タンパク質が不足する原因は?
低タンパク血症(低タンパク質血症)は、血液中のタンパク質濃度が正常値より低い状態を指します。原因は多岐にわたり、以下のような要因が考えられます。
1. 肝臓疾患
肝臓は主要なタンパク質合成臓器です。肝機能障害や肝硬変などがあると、タンパク質の産生が減少し、血中濃度が低下します。
2. 腎臓疾患
腎臓は血中タンパク質を保持する役割を持ちます。腎臓が損傷するとタンパク質が尿中に漏れ出し、低タンパク血症を招きます。
3. 栄養不良・偏った食事
タンパク質や必須栄養素が不足した食事は、直接的に血中タンパク質を減少させます。

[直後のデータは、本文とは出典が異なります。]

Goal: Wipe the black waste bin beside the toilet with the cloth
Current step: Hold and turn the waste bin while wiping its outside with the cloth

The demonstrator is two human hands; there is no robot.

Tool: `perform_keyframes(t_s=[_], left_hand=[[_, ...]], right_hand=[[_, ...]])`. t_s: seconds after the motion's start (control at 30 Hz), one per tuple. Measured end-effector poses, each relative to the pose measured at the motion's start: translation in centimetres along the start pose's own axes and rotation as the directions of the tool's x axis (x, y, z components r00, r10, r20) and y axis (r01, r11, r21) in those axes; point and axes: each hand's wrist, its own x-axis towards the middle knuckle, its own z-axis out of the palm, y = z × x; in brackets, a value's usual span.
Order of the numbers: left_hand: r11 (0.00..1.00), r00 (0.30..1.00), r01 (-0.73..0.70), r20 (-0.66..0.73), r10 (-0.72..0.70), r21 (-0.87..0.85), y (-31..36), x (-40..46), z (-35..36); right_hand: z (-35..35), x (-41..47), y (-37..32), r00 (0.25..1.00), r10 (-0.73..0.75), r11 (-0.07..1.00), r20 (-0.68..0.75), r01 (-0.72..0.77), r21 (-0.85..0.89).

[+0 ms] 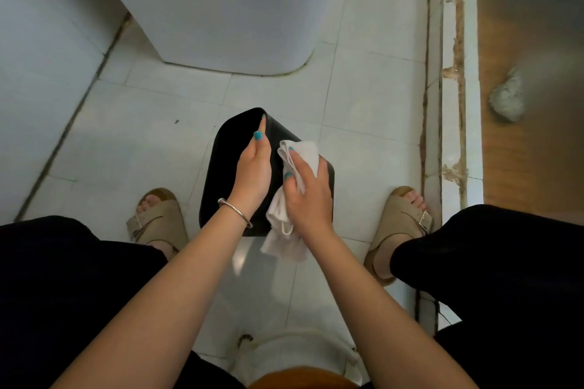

特に栄養失調や極端なダイエットをしている人に多く見られます。
4. 消化器疾患
クローン病やセリアック病などの消化器疾患は、タンパク質を含む栄養素の吸収を妨げ、長期的に低タンパク血症を引き起こすことがあります。
5. タンパク質喪失性腸炎
炎症性腸疾患やリンパ腫などに伴い、腸管から過剰にタンパク質が失われる状態です。
6. 妊娠
妊娠中は母体のタンパク質需要が増加します。食事で十分なタンパク質が供給されないと、血中濃度が低くなることがあります。
7. 薬剤の影響
利尿剤、ステロイド、化学療法薬などはタンパク質代謝に干渉したり、尿中への排泄を増加させたりして低タンパク血症を引き起こすことがあります。
8. 大火傷・外傷
重度のやけどや外傷はタンパク質の分解と喪失を促進し、血中濃度を低下させます。
9. 感染症・慢性疾患
がんやHIV/AIDSなどの慢性疾患は炎症を伴い、タンパク質代謝を乱すため低タンパク血症になることがあります。
10. 遺伝性疾患
まれに、タンパク質合成や代謝に関わる遺伝子異常が原因で低タンパク血症が起こります。
症状が疑われる場合は、血液検査や尿検査などで正確な診断を受け、医師の指導のもとで治療や食事改善を行うことが重要です。